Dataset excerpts
++++++++

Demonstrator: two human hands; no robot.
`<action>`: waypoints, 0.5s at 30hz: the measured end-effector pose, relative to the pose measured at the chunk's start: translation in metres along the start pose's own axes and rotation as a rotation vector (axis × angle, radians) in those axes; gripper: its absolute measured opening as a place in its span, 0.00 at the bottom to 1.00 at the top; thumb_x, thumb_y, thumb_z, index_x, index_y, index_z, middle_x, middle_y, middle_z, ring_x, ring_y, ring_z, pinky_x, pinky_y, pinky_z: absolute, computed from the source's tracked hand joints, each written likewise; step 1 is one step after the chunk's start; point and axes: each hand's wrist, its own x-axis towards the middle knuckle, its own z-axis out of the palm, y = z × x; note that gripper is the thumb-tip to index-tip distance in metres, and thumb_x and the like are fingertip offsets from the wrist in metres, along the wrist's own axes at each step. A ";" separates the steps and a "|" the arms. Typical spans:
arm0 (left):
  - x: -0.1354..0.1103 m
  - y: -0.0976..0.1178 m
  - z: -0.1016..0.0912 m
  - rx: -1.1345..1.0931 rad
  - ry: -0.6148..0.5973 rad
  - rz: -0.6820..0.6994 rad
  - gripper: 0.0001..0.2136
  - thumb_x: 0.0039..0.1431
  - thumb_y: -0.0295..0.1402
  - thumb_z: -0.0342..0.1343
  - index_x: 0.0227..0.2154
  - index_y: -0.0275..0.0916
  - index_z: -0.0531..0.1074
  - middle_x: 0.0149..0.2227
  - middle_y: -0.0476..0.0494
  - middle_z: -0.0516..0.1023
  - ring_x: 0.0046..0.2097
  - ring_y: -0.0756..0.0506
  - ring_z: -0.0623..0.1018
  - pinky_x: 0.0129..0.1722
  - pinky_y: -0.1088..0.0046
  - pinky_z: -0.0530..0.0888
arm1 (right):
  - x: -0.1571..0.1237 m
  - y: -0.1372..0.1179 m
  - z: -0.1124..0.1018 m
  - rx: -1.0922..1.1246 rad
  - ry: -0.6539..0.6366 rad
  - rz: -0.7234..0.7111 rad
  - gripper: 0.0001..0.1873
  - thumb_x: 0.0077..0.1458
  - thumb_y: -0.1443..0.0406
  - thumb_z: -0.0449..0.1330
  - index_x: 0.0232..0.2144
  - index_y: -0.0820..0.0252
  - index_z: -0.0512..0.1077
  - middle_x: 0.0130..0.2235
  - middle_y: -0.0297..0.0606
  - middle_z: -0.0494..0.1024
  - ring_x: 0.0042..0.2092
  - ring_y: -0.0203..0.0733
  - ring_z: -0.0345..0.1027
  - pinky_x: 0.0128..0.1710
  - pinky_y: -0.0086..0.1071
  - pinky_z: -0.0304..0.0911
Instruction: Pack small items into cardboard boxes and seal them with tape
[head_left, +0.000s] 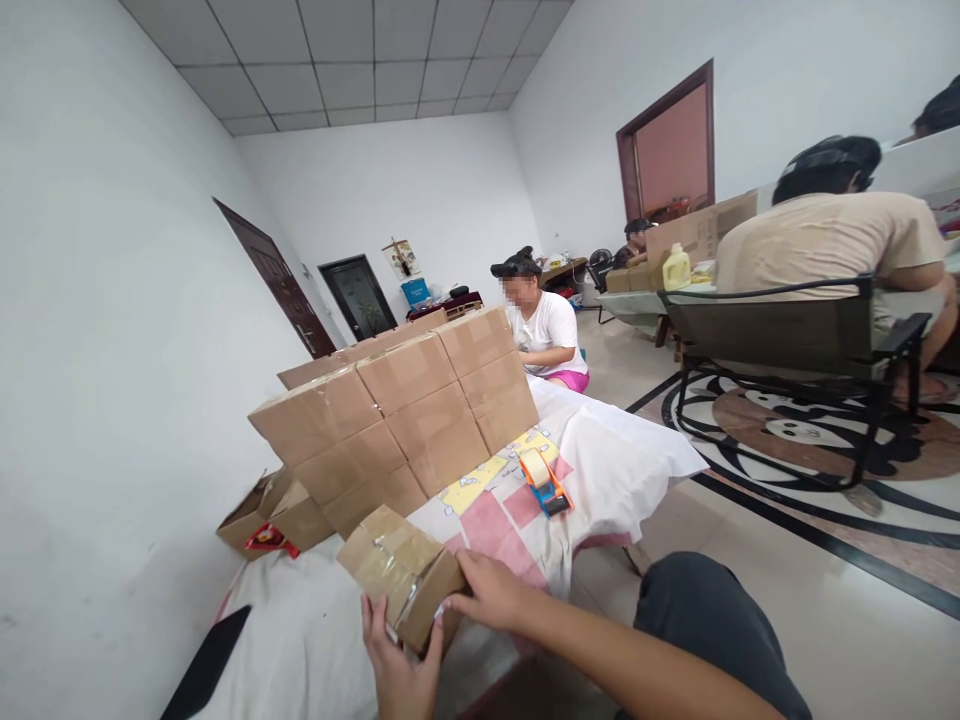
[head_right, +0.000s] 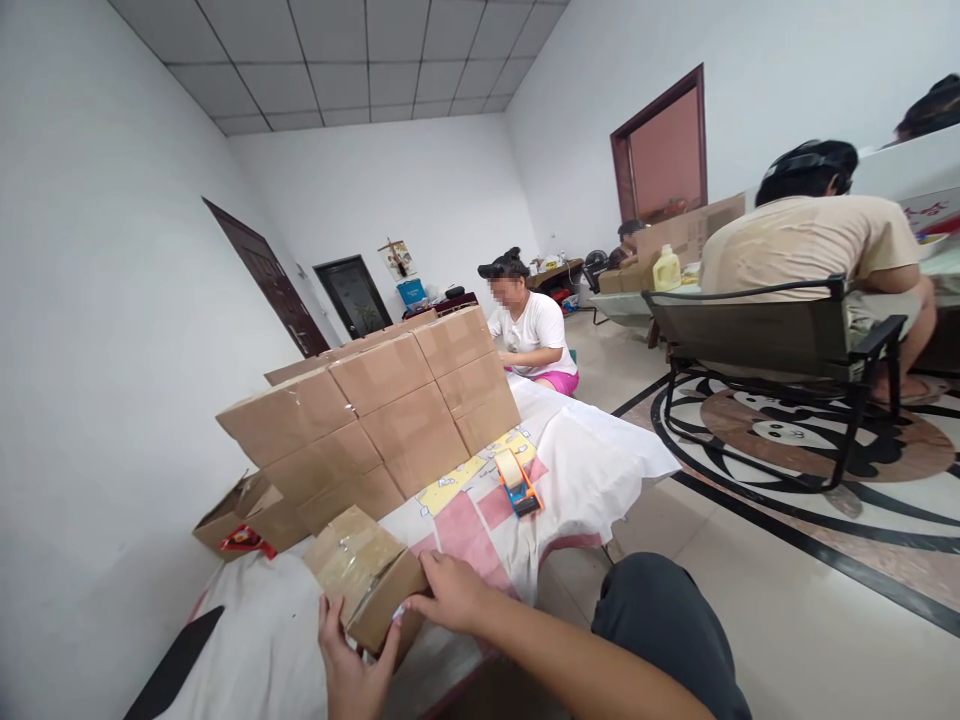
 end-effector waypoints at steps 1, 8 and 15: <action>0.000 0.000 -0.001 0.003 -0.016 0.028 0.40 0.52 0.45 0.63 0.65 0.38 0.54 0.69 0.22 0.53 0.70 0.28 0.56 0.65 0.42 0.63 | 0.000 -0.001 -0.001 0.001 -0.001 0.000 0.24 0.57 0.50 0.63 0.47 0.61 0.66 0.48 0.49 0.78 0.49 0.56 0.73 0.43 0.38 0.65; -0.001 0.001 -0.002 0.004 -0.024 0.056 0.40 0.54 0.44 0.63 0.66 0.39 0.52 0.69 0.22 0.52 0.71 0.27 0.54 0.64 0.40 0.63 | -0.001 -0.003 -0.003 -0.005 0.006 -0.009 0.23 0.57 0.51 0.63 0.45 0.60 0.66 0.47 0.47 0.78 0.47 0.53 0.73 0.41 0.37 0.64; -0.001 0.003 -0.001 -0.007 -0.029 0.022 0.40 0.54 0.45 0.62 0.66 0.39 0.52 0.70 0.22 0.50 0.71 0.28 0.54 0.65 0.41 0.62 | 0.000 0.000 0.000 -0.009 0.013 -0.009 0.22 0.57 0.51 0.64 0.44 0.59 0.66 0.47 0.47 0.77 0.47 0.52 0.73 0.41 0.36 0.64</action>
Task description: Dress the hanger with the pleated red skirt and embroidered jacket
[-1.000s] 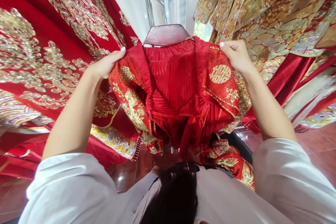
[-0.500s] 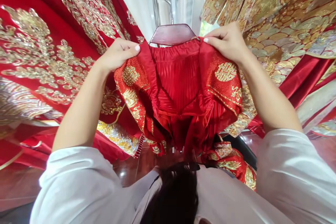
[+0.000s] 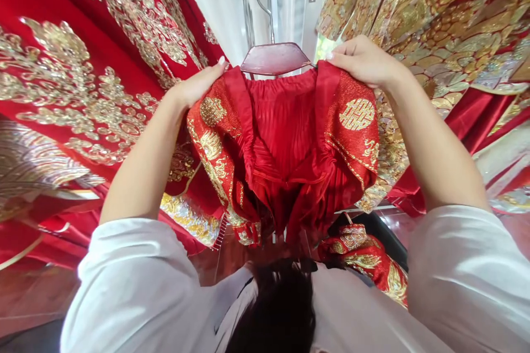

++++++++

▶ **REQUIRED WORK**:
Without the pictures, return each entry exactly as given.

▶ **RESULT OF THE TASK**:
Demonstrator: two human hands; no robot.
`<action>`: waypoints, 0.5s at 30hz: the measured end-effector pose, relative to the pose measured at the chunk's start: translation in metres along the start pose's own axes and rotation as a rotation vector (axis × angle, radians) in those axes; gripper: its absolute measured opening as a place in its span, 0.00 at the bottom to 1.00 at the top; thumb_x, thumb_y, thumb_z, index_x, index_y, index_z, middle_x, middle_y, middle_z, ring_x, ring_y, ring_z, pinky_x, pinky_y, pinky_z: absolute, computed from the source's tracked hand joints, each written likewise; step 1 is one step after the chunk's start; point and axes: each hand's wrist, its own x-axis towards the middle knuckle, its own z-axis out of the palm, y = z × x; note that gripper is the thumb-tip to index-tip distance in metres, and thumb_x and the like are fingertip offsets from the wrist in metres, along the wrist's own axes at each step. A ";" separates the steps and a "|" the arms. Typical spans:
arm0 (left):
  - x: -0.1354..0.1103 m
  - y: -0.0976..0.1178 m
  - z: -0.1016..0.0912 m
  - rx: -1.1345..1.0931 rad
  - ry: -0.6148..0.5973 rad
  - rz: -0.6820..0.6994 rad
  - gripper: 0.0001..0.2136
  - thumb_x: 0.0039..0.1431
  - thumb_y: -0.0295..0.1402
  - thumb_z: -0.0342..0.1343
  - index_x: 0.0227..0.2154
  - index_y: -0.0275..0.0916
  - index_z: -0.0531..0.1074
  - middle_x: 0.0149..0.2227
  - middle_y: -0.0476..0.0494
  - middle_z: -0.0516..0.1023
  - ring_x: 0.0046..0.2097
  - ring_y: -0.0756..0.0506
  - ring_z: -0.0623..0.1018
  - pinky_x: 0.0129..0.1722
  - pinky_y: -0.1088..0.0046
  - pinky_z: -0.0530..0.0888
arm1 (right):
  - x: -0.1571..0.1237 m
  - y: -0.1372..0.1179 m
  - z: -0.1124..0.1018 m
  - rx: -1.0922..1.1246 rad
  - ry: -0.6539..0.6366 rad
  - rz: -0.7234..0.7111 rad
  - gripper: 0.0001..0.1873
  - thumb_x: 0.0077..0.1458
  - thumb_y: -0.1443..0.0406
  - thumb_z: -0.0449..0.1330
  - index_x: 0.0232..0.2144
  - index_y: -0.0820..0.0252
  - index_z: -0.0512..0.1077
  - middle_x: 0.0130..0.2235
  - middle_y: -0.0297..0.0606
  - middle_z: -0.0494..0.1024
  - ring_x: 0.0042..0.2092
  - ring_y: -0.0203..0.0733
  - ring_z: -0.0345..0.1027
  - pinky_x: 0.0128..0.1710
  - pinky_y: -0.0086..0.1071
  - pinky_z: -0.0304..0.0911
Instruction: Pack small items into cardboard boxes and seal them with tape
[head_left, +0.000s] 
[head_right, +0.000s] 
 end-effector waypoints at steps 1, 8 and 15: <action>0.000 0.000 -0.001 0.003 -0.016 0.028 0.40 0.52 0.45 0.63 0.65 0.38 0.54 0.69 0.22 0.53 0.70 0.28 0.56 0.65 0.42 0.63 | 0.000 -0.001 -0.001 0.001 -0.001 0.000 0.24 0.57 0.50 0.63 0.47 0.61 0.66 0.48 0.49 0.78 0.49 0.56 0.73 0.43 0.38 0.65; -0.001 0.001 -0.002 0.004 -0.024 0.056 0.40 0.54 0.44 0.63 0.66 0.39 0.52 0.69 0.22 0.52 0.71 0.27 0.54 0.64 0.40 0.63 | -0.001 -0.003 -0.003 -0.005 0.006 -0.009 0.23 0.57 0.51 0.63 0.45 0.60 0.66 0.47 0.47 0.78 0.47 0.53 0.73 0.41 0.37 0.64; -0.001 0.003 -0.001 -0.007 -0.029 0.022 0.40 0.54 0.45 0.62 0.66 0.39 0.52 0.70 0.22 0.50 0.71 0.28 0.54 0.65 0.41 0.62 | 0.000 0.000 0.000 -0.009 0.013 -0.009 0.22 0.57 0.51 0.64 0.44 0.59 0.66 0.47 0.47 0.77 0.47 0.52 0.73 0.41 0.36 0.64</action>
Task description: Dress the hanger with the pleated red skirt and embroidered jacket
[-1.000s] 
[-0.500s] 
[+0.000s] 

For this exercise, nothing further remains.